Mathilde, la tueuse, sème les cadavres
Pierre Lemaitre publie un inédit écrit en 1985. Un roman noir, déjanté, sanglant et jubilatoire.

- Publié le 15-06-2021 à 12h16
- Mis à jour le 16-06-2021 à 12h48

Le prix Goncourt 2013 attribué à Pierre Lemaitre pour Au revoir là-haut, a changé sa vie. Lui qui écrivait alors des polars et des romans noirs abandonna alors le genre pour continuer et achever sa trilogie historique entamée par le prix Goncourt.
Après avoir rédigé encore un Dictionnaire amoureux du polar en 2020, il a voulu faire ses adieux définitifs, dit-il, au roman noir, en publiant son premier polar, jamais édité jusqu'ici et qu'il avait écrit en 1985, dans un temps bien éloigné d'aujourd'hui sans GPS, sans caméras de surveillance, sans fichiers numériques mais avec déjà des tueurs et des vieilles dames très indignes.

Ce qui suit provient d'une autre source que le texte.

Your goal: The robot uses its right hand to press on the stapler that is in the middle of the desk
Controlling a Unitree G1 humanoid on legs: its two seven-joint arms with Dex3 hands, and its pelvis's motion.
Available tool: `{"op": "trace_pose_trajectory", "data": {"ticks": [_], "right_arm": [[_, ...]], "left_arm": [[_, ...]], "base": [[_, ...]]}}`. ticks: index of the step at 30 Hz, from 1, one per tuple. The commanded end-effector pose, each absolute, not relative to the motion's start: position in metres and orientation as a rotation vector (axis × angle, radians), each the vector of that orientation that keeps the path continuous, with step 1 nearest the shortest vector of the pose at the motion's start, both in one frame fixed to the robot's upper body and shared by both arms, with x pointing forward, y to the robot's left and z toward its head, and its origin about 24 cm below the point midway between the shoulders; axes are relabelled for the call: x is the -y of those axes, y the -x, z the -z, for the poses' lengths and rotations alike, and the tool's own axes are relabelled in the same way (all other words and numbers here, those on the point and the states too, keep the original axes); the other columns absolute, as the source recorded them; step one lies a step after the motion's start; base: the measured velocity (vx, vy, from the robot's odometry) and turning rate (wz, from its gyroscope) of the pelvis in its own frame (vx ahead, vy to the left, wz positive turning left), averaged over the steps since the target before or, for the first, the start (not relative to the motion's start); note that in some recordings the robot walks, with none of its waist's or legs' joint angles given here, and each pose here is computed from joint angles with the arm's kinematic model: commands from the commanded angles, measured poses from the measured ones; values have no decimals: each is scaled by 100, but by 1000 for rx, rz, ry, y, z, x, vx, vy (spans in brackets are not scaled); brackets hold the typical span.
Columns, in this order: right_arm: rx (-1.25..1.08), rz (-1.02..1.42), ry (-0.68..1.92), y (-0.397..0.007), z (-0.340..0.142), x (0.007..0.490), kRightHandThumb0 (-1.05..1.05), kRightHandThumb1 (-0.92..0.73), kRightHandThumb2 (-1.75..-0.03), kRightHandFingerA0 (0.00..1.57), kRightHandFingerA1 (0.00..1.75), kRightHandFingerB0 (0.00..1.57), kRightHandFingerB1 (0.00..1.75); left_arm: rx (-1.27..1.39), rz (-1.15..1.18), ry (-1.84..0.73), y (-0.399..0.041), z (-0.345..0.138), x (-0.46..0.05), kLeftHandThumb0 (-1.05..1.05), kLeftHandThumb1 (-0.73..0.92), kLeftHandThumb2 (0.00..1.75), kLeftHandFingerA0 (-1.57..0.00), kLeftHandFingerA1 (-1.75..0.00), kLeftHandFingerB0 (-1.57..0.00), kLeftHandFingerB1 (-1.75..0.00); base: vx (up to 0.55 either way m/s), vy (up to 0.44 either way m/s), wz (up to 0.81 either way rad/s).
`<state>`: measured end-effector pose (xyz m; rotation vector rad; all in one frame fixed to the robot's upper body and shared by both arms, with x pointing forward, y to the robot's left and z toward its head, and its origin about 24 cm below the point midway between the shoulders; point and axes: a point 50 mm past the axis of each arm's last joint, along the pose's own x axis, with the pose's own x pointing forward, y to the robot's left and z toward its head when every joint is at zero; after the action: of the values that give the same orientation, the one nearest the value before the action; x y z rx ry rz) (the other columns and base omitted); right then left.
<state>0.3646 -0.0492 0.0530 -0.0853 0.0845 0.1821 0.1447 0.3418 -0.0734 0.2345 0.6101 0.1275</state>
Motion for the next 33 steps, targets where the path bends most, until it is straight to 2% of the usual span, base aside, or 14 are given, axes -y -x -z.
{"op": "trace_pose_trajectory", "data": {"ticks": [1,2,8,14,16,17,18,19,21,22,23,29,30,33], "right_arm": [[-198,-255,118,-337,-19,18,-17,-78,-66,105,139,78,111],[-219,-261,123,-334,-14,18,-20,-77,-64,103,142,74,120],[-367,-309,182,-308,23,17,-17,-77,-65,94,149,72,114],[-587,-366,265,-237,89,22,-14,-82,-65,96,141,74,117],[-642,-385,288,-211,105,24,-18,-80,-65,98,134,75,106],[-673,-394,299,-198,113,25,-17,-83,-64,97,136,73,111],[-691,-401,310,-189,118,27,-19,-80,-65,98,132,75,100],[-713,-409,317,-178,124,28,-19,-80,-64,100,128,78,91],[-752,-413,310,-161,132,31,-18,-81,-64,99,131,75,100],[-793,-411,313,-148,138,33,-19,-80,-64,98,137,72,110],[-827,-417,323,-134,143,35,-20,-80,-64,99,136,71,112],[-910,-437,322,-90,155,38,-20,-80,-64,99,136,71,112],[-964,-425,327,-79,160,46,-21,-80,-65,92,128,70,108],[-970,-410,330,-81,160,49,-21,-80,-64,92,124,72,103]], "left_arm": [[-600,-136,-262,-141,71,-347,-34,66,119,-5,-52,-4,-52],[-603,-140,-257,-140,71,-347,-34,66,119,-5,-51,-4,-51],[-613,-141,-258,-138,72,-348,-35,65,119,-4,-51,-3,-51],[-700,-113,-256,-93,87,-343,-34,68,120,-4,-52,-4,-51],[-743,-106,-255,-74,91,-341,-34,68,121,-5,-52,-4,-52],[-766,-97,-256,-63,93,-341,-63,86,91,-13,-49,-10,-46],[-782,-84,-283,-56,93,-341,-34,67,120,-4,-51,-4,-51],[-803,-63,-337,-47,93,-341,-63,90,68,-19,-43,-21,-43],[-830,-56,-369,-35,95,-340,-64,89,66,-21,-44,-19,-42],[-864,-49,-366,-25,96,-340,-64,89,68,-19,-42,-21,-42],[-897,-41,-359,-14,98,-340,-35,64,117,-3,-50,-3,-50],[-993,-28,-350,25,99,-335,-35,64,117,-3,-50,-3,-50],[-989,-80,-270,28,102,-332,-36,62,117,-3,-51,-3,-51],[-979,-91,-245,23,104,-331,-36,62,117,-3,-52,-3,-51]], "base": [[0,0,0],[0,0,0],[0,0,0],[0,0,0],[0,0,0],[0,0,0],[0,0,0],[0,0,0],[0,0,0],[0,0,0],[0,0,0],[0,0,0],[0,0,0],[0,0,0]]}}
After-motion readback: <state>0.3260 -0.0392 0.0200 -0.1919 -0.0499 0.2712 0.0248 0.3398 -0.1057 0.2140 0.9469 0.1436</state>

Du sang, de la mort, de l'injustice
C'est un roman déjanté, plein de crimes et d'immoralité joyeuse. Un livre des débuts certes, avec ses défauts (manque de profondeur des personnages, des longueurs vers la fin,..) mais avec aussi déjà un rythme et du souffle qui emportent et font passer de bien bons moments au lecteur.
"Ma conviction, écrit Pierre Lemaitre dans un avant-propos actuel à son roman d'il y a 36 ans, est que le lecteur attend du sang, de la mort, c'est-à-dire de l'injustice." Avec ce Serpent majuscule, le voilà bien servi.
On suit Mathilde, formidable idée d'en avoir fait une anti-héroïne. Elle a 63 ans, elle est veuve, perd peu à peu la mémoire et roule dans une vieille Renault 25 avec sur le siège arrière, Ludo, son dalmatien. Elle est chevalier des Arts et des Lettres, médaille de la Résistance, mais aussi, sans que personne ne la soupçonne, une tueuse d'élite sur commande. "Avec Mathilde, jamais une balle plus haute que l'autre, du travail propre et sans bavures."
Son cher Henri
Qui pourrait soupçonner cette vieille dame si respectable d'être aussi un assassin qui élimine ses cibles avec des armes capables de faire exploser un buffle, que ses victimes soient un haut dirigeant abattu sur un trottoir de Neuilly, une dame dans un parking ou une belle fille faisant son jogging ?
Elle ne connaît pas les raisons de leur élimination programmée. Elle obéit aux ordres d'Henri, dit "le commandant", qu'elle avait connu dans la Résistance et dont elle est secrètement amoureuse. Henri lui-même obéissant à une mystérieuse organisation dont Pierre Lemaitre ne nous dira rien.
Certes la police aurait pu se rappeler que Mathilde avait acquis ses médailles de résistante en excellant dans la torture et l'exécution des prisonniers allemands.
Avec l'âge, elle perd peu à peu ses réflexes, devient plus acariâtre, et se préoccupe davantage de nourrir son chien que de veiller à bien jeter l'arme du crime après usage.
Fantaisie
On suit Mathilde à un moment clé de sa vie : son organisation se rend compte qu'elle commence à perdre les pédales et à ne plus être fiable. Elle doit être éliminée et Henri s'en chargera. Au même moment, le commissaire René Vassiliev qui mène l'enquête, approche d'elle. Et pour couronner le tout, son voisin "l'emmerde" (Mathilde parle comme cela).
Dans ce jeu des gros chats et de la vieille souris, celle-ci est coriace, les cadavres vont se multiplier, sans jamais d'états d'âme, avec des surprises jusqu'à la dernière page. Une fantaisie de roman noir, jouissive, qui annonçait déjà le grand talent dont Pierre Lemaitre allait faire preuve dans toute son œuvre future.
- Pierre Lemaitre | Le serpent majuscule | roman noir | Albin Michel | 335 pp., 20,90 €, version numérique 15 €
EXTRAIT "La fille Lavergne, tétanisée en voyant cette femme tendre le bras et, à travers la portière du passager, braquer sur elle un pistolet impressionnant qui lui semble gros comme un rouleau à pâtisserie, n'a pas le loisir de s'interroger plus longtemps, elle prend une décharge sous le bassin qui la propulse sur le ciment entre deux voitures."